### What is required
Of the lines below, reproduce exactly those from the line containing "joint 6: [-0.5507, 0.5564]" to the end, including both the first and the last.

### Collected material
━━━━━━━━━━
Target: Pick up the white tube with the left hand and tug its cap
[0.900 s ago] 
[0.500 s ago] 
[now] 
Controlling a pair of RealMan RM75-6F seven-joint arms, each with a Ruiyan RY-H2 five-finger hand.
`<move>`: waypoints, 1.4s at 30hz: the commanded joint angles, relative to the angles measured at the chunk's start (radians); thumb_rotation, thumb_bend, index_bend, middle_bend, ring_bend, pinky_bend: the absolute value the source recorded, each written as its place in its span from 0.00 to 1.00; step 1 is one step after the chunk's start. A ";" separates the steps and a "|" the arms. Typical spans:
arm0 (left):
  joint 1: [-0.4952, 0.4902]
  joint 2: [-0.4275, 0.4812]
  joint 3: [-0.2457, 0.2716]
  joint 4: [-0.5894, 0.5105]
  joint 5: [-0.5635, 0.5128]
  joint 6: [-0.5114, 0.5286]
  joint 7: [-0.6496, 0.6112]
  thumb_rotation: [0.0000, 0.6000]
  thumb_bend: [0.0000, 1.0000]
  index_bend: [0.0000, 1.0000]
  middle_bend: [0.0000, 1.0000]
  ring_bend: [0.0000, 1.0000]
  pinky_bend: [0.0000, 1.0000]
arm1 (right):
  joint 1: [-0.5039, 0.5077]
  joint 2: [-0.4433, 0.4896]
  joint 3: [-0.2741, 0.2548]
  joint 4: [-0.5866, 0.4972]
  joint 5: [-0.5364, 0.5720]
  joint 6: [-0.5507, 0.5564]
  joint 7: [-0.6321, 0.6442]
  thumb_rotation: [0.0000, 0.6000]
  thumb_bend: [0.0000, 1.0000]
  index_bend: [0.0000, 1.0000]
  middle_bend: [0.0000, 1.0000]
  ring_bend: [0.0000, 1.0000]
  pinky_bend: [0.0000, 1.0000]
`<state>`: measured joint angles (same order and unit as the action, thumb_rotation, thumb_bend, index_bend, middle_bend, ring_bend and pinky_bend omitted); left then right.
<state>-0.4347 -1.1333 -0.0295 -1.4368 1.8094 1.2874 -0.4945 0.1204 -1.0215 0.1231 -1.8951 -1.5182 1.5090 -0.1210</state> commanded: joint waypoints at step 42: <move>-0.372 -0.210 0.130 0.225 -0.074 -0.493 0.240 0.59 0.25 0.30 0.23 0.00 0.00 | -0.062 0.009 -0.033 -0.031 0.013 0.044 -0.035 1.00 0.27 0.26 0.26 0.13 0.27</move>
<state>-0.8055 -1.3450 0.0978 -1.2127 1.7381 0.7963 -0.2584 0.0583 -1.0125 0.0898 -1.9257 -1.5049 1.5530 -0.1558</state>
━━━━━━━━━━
### Output for this exercise
  joint 6: [-0.5507, 0.5564]
  joint 7: [-0.6321, 0.6442]
  thumb_rotation: [0.0000, 0.6000]
  thumb_bend: [0.0000, 1.0000]
  index_bend: [0.0000, 1.0000]
  middle_bend: [0.0000, 1.0000]
  ring_bend: [0.0000, 1.0000]
  pinky_bend: [0.0000, 1.0000]
`<state>`: measured joint angles (same order and unit as the action, thumb_rotation, thumb_bend, index_bend, middle_bend, ring_bend and pinky_bend omitted); left then right.
<state>-0.4347 -1.1333 -0.0295 -1.4368 1.8094 1.2874 -0.4945 0.1204 -1.0215 0.1231 -1.8951 -1.5182 1.5090 -0.1210</state> commanded: joint waypoints at step 42: <move>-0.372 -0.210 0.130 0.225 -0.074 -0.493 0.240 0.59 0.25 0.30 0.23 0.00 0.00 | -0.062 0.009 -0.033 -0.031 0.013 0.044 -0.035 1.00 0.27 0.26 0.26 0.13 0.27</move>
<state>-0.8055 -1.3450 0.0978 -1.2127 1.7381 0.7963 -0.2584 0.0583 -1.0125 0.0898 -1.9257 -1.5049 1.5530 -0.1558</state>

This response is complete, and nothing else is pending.